Reports of record-breaking snowfall in Moscow first appeared on Russian News Agency TASS. However, the article, which is actually a media gallery, doesn't mention the amount of snow or the record it broke.
The city saw some 7 cm (2.8 inches) of snow, with snow drifts reaching 45 cm (18 inches), according to AFP. Since snowfall and snow depths are measured in locations where the effects of blowing and drifting are minimized, 7 cm is really not that impressive and it's not even a one-third of Moscow's monthly average. The amount has reportedly fallen in 7 hours.
Mayor Sergei Sobyanin said all the municipal clearing services have stepped up their work.

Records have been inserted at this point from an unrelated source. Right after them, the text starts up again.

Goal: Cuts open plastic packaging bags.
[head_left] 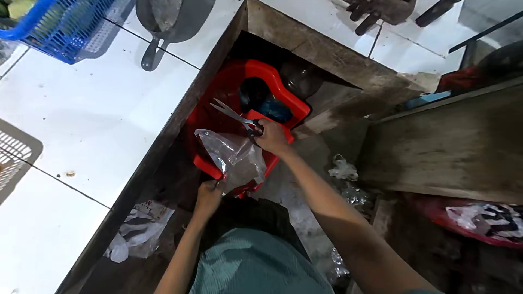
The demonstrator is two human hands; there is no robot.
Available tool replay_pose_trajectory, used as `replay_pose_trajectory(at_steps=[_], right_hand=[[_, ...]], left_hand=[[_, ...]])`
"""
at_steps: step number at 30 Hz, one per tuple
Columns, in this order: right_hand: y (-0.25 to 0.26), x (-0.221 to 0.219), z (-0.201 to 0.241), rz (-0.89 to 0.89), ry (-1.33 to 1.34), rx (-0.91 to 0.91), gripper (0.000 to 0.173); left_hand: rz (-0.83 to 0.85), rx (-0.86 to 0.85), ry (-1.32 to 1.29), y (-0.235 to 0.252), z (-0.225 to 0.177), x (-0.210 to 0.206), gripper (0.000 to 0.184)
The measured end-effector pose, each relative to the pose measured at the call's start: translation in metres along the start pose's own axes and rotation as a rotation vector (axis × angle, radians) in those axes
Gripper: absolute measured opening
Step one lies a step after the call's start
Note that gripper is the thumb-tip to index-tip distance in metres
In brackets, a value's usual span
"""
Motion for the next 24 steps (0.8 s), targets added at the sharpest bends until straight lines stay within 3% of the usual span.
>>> replay_pose_trajectory(at_steps=[7, 10, 14, 16, 19, 21, 24], right_hand=[[-0.022, 0.014, 0.003, 0.176, 0.087, -0.06, 0.025], [-0.052, 0.027, -0.002, 0.235, 0.352, -0.134, 0.025], [-0.128, 0.061, 0.012, 0.307, 0.716, -0.213, 0.019], [-0.165, 0.076, 0.014, 0.427, 0.717, -0.208, 0.032], [-0.205, 0.082, 0.016, 0.684, 0.648, -0.317, 0.058], [-0.217, 0.077, 0.023, 0.831, 0.603, -0.371, 0.057], [-0.215, 0.064, 0.042, 0.939, 0.525, -0.518, 0.038]], left_hand=[[0.178, -0.015, 0.112, 0.012, 0.007, 0.02, 0.027], [0.231, -0.044, 0.21, 0.017, 0.002, 0.029, 0.039], [0.251, -0.047, 0.215, 0.03, -0.009, 0.03, 0.059], [0.237, -0.056, 0.215, 0.035, -0.018, 0.026, 0.054], [0.168, -0.123, 0.168, 0.048, -0.019, 0.014, 0.031], [0.155, -0.157, 0.087, 0.048, -0.016, 0.013, 0.022], [0.171, -0.171, 0.112, 0.037, -0.012, 0.019, 0.022]])
Point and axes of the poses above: each hand's wrist, its own y-axis towards the middle knuckle, its own x-axis out of the back of the hand, z = x × y, the point moved 1 cm from there along y, towards the middle knuckle
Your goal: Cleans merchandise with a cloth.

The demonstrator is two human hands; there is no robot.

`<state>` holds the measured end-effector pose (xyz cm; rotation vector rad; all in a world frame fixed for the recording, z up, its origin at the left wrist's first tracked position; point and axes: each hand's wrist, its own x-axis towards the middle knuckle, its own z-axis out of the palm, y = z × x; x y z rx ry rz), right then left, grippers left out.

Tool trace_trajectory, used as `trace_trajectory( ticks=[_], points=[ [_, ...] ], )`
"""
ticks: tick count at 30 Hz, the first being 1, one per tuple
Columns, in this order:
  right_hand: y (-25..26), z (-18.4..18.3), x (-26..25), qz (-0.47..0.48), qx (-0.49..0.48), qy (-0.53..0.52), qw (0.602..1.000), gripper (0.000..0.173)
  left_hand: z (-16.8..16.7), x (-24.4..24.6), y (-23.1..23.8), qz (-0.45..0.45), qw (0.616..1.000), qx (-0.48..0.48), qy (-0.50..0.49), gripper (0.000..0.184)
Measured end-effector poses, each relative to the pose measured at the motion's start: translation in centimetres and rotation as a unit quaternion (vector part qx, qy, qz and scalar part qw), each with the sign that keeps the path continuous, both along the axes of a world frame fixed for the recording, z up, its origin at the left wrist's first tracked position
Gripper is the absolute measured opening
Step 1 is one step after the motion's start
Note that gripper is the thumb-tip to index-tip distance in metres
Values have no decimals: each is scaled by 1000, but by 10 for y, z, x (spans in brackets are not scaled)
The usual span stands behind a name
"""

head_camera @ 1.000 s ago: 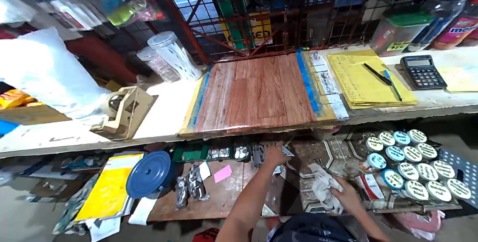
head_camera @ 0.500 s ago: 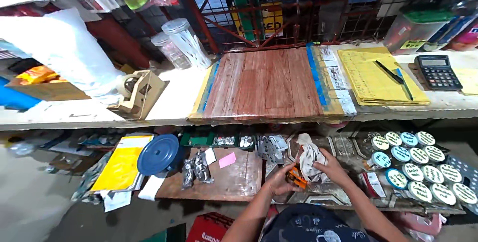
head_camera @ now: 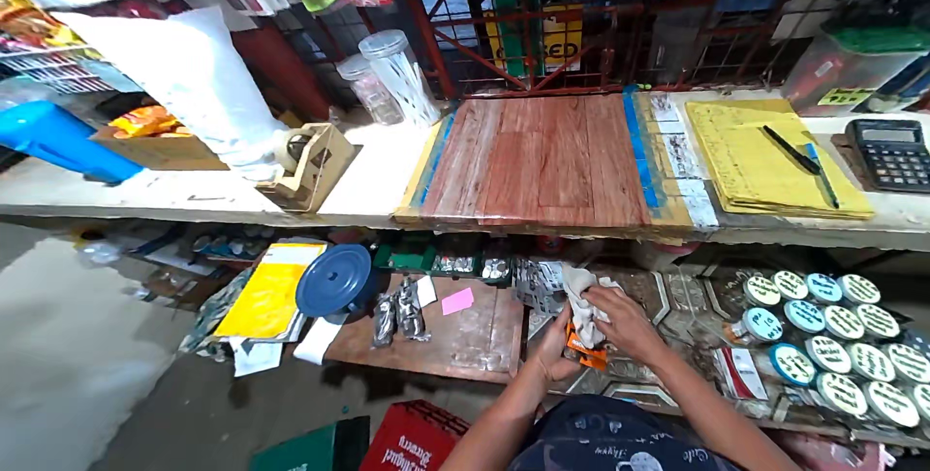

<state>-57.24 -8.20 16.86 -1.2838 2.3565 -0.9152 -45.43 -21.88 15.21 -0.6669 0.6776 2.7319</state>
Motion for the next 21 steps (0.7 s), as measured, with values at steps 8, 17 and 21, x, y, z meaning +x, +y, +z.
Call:
trace_trajectory(
  ticks=[8,17,21],
  points=[
    [21,25,-19,-92,-87,-29,992,40,0,8,-1,-1,998,51,39,73],
    [-16,37,3,93,194,70,974,32,9,7,15,4,994,-29,-106,61],
    [-12,36,-3,199,164,106,960,29,7,7,18,28,992,-1,-127,65]
  ],
)
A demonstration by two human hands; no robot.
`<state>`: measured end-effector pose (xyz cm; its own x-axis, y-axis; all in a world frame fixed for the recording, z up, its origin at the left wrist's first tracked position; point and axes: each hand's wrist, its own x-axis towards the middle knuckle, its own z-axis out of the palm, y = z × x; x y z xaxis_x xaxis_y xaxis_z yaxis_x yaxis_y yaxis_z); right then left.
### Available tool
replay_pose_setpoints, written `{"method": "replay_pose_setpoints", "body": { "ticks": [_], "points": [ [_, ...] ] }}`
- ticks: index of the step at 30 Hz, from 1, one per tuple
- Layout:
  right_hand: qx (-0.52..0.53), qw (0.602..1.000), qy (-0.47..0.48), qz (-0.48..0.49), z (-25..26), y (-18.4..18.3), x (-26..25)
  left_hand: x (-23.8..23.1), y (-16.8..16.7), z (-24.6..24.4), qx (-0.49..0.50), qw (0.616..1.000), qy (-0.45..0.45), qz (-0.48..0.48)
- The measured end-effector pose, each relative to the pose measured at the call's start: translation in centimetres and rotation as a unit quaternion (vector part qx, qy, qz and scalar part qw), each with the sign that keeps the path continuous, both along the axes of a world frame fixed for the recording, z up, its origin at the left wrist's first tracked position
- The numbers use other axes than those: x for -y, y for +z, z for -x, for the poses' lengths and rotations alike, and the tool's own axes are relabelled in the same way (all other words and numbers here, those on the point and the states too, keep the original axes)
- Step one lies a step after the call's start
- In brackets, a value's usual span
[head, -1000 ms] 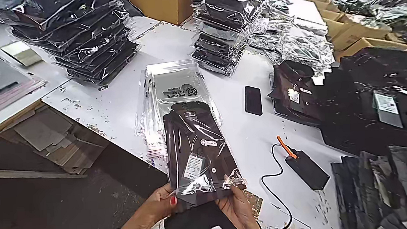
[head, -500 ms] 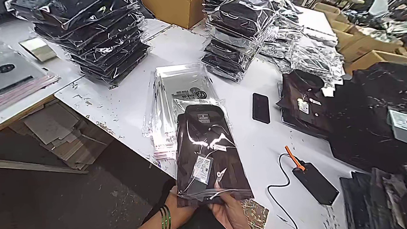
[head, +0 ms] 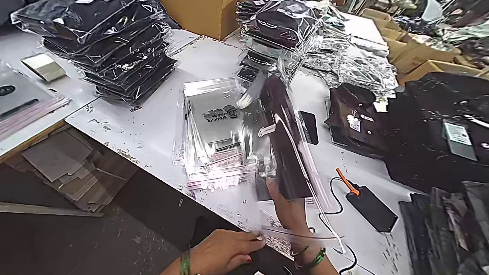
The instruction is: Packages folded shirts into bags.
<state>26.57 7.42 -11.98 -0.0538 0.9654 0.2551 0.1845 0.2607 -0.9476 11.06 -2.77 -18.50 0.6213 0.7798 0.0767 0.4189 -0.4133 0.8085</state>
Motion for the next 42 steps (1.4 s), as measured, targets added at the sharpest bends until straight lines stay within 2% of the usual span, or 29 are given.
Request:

More than 60 000 people were sent out to shovel the snow helped by 10 000 snow plows and 2 000 trucks, he said.
While this sure is notable winter weather, especially for a capital city with a population of 12 million, on February 5, 2018 the city was also hit by what media described as 'snowfall of the century.' It dropped 22 cm (8.6 inches) of snow in 24 hours which is more than half of the city's monthly average. More than 850 flights were delayed or canceled, 2 000 trees fell overnight and one person died after being hit by a falling tree.
A similarly strong snowstorm hit the city on February 4, 2013 with 36 cm (14 inches) of snow in 24 hours.